We varied target proportions f_target between 0.1 and 0.5 (because our categories are binary, they are symmetric about 0.5). We also varied the probability distribution of the attributes of the distractors, f_random between 0.0 and 0.5, since it is in principle possible that members with certain attributes exist only in the solution and not elsewhere in the candidate set. We varied the number of participants cohort, n_out between 10 and 200, since we deem it unlikely that the algorithm will be used for significantly larger target sets. We let the number of distractors added to this cohort, n_random, vary between 1 and 1000. We also varied the parameter α used in the objective function between 0.1 and 1.0. For each combination of parameters, we performed 100 simulations, leading to a total of 24.3 × 10⁶ simulations. For each simulation, we ran entrofy exactly once. We then computed the value of the objective function for the cohort embedded in the data, and calculated the difference between the cohort found by entrofy for this candidate set and the objective on the solution we embedded. When this difference exceeds 0, we deemed the solution found by entrofy to be a failure. When the difference is 0, this indicates that entrofy found either the planted cohort, or one of equivalent objective value, which we took as success.

Results

In Fig 2, we present the results of our simulations. Here, we kept the target proportions as well as the proportions of the distractors of one category constant at 0.5 and varied the proportions for the planted cohort and the distractors of the other attribute to explore the effect both have on the solution. In all cases, we used α = 0.5. We find that the strongest failure mode occurs when the proportion of distractors for this second attribute is f_random = 0.0. In this case, the embedded cohort is the only set of participants that will satisfy the targets provided to entrofy and yield an acceptable value of the objective function. Because we use quantiles for tie-breaking when candidates have very similar attributes, this makes finding the optimal solution near-impossible when the set of candidates lacking the attribute in question is very large. Here, the algorithm will almost always fail on a single try, even if the target proportion of that attribute is as low as 0.1. There appears a fairly sharp transition when the candidate set includes 100 or more distractors, no matter the size of the cohort to be found. For ensembles larger than that, the algorithm will fail nearly 100% of the time. However, we caution the reader that the exact position of this transition is not well determined, since the grid used in exploring parameter is fairly coarse (and uses steps of either 0.1 or 10 for almost all parameters).

Download:

Fig 2. Failure rates for simulations with different parameters.
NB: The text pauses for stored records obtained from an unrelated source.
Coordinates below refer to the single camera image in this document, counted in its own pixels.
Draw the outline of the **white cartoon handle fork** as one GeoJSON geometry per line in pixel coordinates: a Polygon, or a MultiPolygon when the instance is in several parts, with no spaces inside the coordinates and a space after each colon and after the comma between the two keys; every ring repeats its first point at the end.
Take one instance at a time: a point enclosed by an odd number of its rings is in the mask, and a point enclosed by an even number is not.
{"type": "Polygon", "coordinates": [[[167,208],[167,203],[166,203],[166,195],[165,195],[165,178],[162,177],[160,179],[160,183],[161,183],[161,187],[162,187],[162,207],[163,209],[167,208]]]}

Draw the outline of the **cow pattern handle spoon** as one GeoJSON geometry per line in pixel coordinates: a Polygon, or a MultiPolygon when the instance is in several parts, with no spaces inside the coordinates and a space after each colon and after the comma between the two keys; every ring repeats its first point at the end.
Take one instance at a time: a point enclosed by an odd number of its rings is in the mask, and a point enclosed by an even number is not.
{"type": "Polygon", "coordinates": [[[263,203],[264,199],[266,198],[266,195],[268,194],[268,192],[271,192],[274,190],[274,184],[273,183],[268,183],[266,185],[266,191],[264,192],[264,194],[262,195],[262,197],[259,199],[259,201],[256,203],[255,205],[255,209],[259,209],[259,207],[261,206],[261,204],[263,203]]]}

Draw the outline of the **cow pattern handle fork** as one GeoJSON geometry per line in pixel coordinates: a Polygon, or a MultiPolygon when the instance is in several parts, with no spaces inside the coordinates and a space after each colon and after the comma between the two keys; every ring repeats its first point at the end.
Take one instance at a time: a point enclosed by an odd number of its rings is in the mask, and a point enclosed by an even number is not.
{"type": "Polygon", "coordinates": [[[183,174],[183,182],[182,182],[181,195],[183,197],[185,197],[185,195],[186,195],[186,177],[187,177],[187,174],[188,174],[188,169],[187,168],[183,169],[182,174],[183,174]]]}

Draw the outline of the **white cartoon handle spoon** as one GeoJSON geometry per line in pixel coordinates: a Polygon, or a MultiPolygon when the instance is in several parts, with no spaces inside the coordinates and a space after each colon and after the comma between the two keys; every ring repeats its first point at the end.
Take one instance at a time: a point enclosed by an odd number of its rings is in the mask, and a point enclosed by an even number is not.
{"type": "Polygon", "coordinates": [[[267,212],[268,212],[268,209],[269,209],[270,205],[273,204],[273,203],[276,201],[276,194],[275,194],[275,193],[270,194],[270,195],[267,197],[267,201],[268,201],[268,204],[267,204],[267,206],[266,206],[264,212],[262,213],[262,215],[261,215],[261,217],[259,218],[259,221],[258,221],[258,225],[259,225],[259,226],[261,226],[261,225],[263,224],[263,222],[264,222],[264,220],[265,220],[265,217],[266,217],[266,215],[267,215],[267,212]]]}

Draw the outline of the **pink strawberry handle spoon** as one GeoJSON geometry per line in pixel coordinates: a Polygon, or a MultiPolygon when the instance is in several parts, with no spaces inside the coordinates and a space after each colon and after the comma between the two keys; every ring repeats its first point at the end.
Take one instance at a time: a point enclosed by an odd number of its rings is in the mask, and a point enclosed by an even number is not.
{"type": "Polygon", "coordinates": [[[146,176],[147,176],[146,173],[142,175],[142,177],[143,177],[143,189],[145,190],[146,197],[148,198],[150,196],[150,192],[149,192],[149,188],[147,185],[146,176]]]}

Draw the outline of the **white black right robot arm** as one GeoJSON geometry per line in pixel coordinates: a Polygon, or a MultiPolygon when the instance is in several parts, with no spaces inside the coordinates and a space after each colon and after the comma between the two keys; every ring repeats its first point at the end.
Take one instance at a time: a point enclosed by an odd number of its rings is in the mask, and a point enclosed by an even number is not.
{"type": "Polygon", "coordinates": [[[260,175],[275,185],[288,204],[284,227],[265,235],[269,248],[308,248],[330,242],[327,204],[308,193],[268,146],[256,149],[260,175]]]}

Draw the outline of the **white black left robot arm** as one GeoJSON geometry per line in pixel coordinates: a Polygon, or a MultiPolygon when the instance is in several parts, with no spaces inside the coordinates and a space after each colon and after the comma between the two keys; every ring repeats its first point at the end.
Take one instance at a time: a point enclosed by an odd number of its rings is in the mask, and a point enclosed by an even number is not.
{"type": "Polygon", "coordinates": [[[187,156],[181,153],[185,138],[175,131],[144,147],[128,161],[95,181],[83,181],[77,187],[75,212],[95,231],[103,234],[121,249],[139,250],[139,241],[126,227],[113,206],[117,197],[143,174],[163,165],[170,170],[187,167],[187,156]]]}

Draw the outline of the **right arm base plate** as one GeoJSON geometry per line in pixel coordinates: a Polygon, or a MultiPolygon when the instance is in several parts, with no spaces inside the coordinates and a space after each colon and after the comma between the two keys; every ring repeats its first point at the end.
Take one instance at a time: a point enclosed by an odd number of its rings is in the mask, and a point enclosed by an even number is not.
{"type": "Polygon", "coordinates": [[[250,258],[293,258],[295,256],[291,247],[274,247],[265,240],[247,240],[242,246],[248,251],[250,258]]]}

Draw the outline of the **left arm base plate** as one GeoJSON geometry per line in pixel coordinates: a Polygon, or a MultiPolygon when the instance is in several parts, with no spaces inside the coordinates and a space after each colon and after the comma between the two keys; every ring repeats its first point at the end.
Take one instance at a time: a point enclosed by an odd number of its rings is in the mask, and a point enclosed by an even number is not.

Colours indicate the number of failures out of 100 total simulations per bin. On the horizontal axis, we plot the number of distractors added to each cohort n_random to simulate noise in the data. On the vertical axis, we show the number of participants in the cohort to be found n_out (equivalent to the size of the cohort embedded in the candidate set). The size of the candidate set for each simulation is the sum of the size of the cohort, n_out, and the number of distractors, n_random. For all simulations, for one attribute the target proportions of the embedded cohort as well as the distribution of the distractors of one category are kept constant at 0.5, while values of both target and distractor proportions are varied for the other category. The left-hand column shows results where the target proportion for the second category is kept constant at 0.5, while the proportion of distractors is varied between 0 and 0.5. In the right-hand column, we show similar plots for a target proportion of 0.1 instead.

https://doi.org/10.1371/journal.pone.0231939.g002

When the distractors do not entirely lack representation in one attribute, i.e. f_random > 0, the rate of failure is lowest when distribution of the distractors matches the distribution of the cohort, and highest when the distribution of distractors and embedded cohort are most dissimilar. In all cases, failure rates are <50% on a single run of entrofy on a given candidate set, and failure rates are higher when the number of distractors added to the embedded cohort is small compared to the size of the cohort. This, too, is related to the number of equally optimal solutions in the data set: when the number of distractors added to the cohort is large, and distributions over cohort and distractor are not too dissimilar, there will be a number of possible solutions, and the probability of the algorithm finding one of them is comparatively large. Conversely, when there are only few distractors added to the cohort embedded in the data, that cohort is likely the only acceptable solution for entrofy to find, and it will be less probable that the algorithm finds exactly that solution. As expected, this effect is exacerbated if the properties of the distractors and the cohort differ strongly.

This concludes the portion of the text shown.